_PROBLEM TO WORK ON_
Return the lines below that carry the word "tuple".

(Data extracted from a collection)

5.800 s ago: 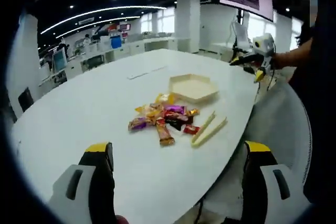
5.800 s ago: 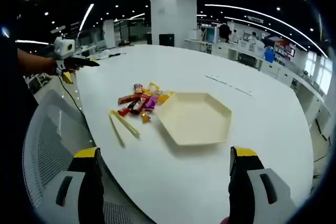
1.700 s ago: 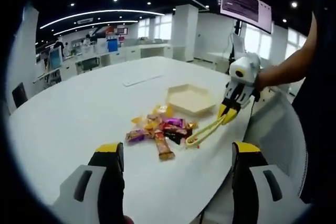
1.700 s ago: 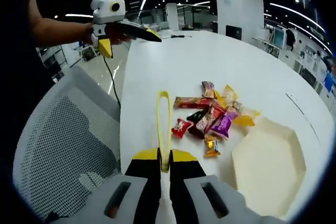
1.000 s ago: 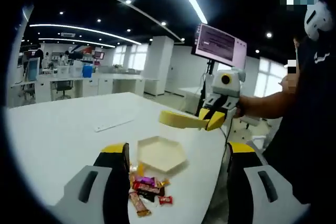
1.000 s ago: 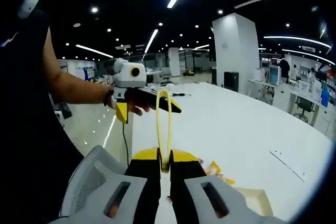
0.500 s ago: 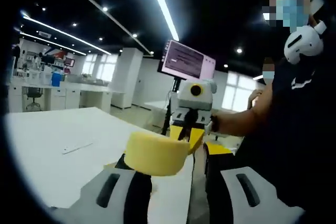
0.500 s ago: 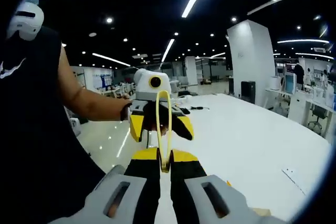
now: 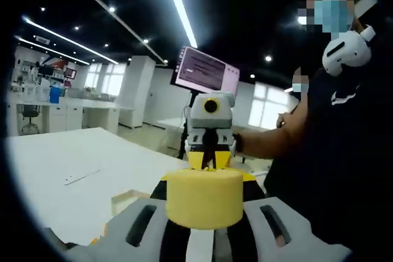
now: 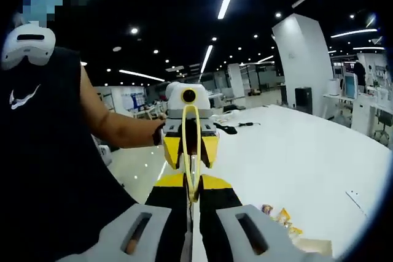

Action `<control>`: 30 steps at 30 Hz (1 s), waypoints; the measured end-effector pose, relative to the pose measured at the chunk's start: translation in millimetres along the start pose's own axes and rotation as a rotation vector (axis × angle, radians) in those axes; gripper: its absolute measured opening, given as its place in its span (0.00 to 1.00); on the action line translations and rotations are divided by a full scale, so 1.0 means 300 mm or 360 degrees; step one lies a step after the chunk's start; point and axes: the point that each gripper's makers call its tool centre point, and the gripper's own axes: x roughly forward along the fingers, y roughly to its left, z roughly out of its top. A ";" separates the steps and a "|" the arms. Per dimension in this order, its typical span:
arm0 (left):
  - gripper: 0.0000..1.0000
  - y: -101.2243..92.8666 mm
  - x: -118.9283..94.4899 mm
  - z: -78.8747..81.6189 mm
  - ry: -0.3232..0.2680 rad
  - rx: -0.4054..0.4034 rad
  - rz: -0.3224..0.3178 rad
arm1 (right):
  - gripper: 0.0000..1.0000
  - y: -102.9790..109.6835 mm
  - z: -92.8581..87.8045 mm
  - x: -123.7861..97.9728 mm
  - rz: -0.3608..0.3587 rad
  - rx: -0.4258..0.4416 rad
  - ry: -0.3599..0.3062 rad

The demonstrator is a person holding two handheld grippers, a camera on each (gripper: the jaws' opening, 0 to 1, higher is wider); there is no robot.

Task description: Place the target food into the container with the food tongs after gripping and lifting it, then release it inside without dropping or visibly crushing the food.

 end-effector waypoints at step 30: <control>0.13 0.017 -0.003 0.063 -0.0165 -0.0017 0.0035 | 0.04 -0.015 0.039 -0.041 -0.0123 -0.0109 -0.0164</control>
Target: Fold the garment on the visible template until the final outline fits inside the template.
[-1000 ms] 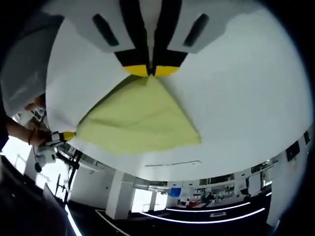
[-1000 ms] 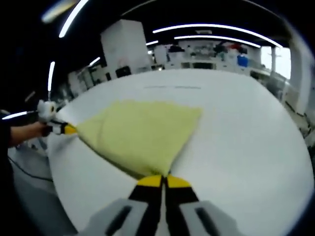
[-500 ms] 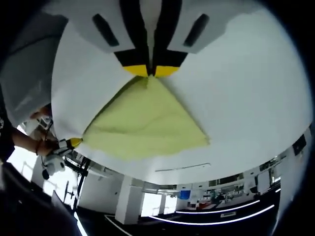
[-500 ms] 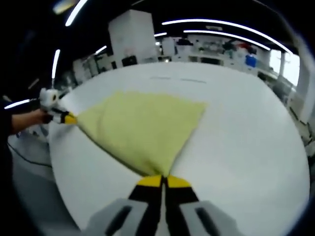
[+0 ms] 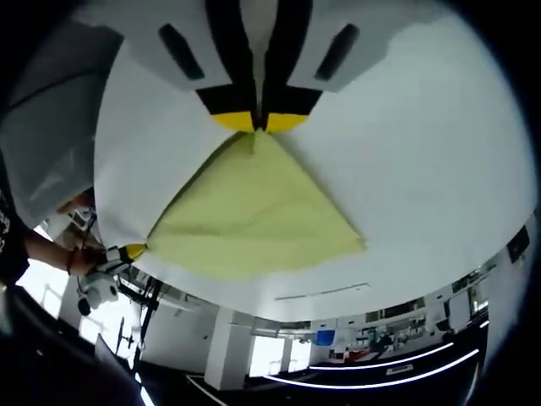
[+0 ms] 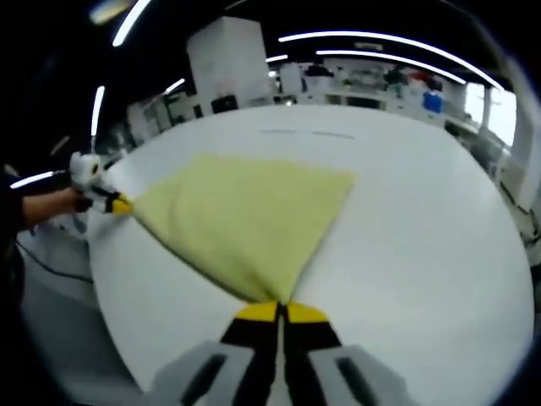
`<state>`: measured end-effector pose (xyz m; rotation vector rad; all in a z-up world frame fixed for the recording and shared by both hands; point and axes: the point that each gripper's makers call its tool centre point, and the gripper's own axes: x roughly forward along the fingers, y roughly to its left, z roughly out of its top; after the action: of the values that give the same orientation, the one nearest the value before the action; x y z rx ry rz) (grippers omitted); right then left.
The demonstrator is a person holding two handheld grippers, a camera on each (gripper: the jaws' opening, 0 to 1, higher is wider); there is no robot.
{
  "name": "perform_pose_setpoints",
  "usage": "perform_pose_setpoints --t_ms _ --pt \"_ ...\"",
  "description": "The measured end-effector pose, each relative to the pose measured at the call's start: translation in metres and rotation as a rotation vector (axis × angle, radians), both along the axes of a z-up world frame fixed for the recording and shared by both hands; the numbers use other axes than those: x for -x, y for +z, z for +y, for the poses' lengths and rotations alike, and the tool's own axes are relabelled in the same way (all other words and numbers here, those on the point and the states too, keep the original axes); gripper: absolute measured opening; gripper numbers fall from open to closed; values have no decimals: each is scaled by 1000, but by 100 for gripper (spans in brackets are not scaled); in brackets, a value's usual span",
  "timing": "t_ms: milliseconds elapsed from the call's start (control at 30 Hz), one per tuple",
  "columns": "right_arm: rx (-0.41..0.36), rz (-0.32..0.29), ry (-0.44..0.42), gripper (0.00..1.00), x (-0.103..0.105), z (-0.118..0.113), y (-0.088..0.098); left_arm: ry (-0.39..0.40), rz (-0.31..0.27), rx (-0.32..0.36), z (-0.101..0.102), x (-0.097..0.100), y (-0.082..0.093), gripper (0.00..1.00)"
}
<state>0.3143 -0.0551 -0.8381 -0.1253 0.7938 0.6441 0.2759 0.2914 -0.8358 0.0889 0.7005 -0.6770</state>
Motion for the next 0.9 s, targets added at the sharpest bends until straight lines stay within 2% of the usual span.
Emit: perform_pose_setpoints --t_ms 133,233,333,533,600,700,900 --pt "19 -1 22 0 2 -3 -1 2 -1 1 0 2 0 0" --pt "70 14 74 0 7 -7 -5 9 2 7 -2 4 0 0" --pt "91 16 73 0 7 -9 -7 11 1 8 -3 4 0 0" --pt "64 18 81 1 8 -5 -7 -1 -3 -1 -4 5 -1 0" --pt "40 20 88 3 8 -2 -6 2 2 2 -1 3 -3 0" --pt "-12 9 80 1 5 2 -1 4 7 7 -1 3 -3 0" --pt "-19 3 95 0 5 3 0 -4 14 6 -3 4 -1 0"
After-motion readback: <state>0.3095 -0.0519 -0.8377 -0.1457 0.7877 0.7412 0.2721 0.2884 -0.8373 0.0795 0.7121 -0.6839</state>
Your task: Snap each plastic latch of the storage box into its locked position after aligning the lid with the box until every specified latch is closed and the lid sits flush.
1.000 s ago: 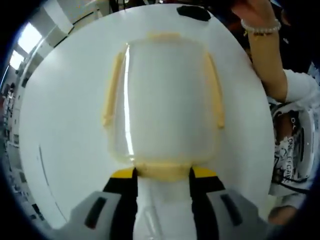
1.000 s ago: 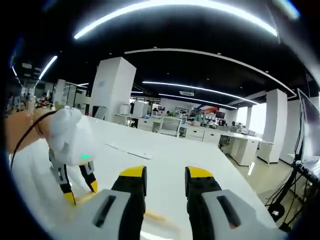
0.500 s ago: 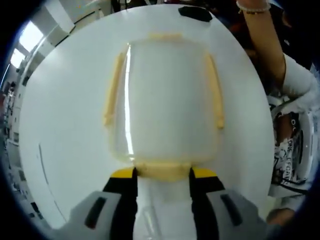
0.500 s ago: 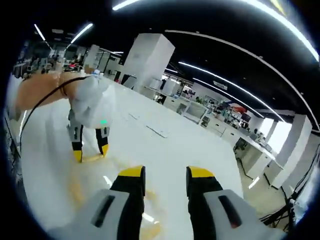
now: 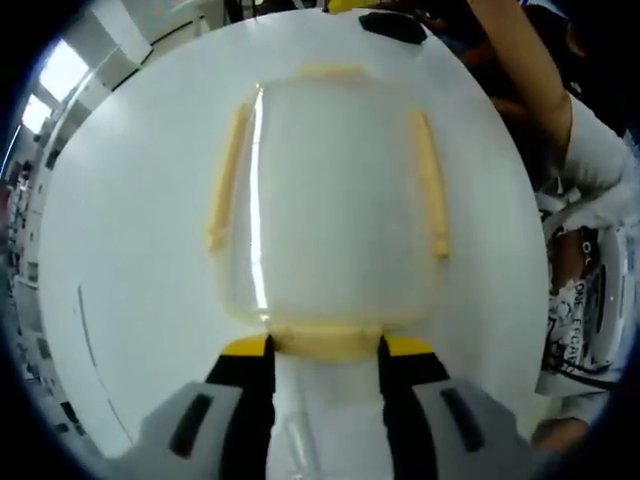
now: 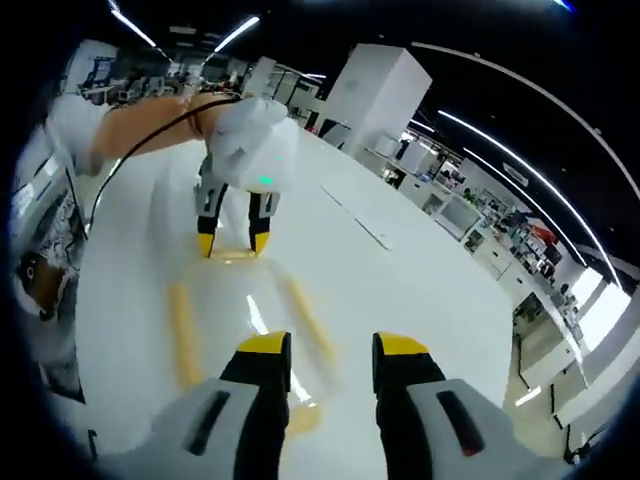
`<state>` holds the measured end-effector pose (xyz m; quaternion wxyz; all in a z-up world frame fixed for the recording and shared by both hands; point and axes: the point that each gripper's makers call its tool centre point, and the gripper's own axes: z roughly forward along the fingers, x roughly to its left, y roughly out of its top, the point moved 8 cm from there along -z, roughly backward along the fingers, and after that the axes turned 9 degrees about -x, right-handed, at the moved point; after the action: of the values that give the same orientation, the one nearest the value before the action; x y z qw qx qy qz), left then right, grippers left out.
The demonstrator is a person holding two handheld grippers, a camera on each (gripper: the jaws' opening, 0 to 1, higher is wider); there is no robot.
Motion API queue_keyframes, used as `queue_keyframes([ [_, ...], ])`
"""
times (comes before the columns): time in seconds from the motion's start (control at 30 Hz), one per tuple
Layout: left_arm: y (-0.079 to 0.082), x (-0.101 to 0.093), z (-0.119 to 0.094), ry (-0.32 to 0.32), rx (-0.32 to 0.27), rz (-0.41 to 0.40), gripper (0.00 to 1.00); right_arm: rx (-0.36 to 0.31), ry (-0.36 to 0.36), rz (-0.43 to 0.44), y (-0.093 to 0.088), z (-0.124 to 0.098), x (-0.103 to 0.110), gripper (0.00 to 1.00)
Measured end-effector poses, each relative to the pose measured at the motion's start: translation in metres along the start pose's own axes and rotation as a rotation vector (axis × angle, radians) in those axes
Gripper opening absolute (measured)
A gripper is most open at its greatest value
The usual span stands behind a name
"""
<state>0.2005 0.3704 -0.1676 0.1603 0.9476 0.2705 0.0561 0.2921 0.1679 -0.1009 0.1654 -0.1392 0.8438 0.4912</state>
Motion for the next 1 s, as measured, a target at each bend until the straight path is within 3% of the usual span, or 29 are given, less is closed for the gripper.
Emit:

_RESULT BELOW_
  "timing": "t_ms: milliseconds elapsed from the call's start (control at 30 Hz), one per tuple",
times (comes before the columns): time in seconds from the motion's start (control at 30 Hz), one per tuple

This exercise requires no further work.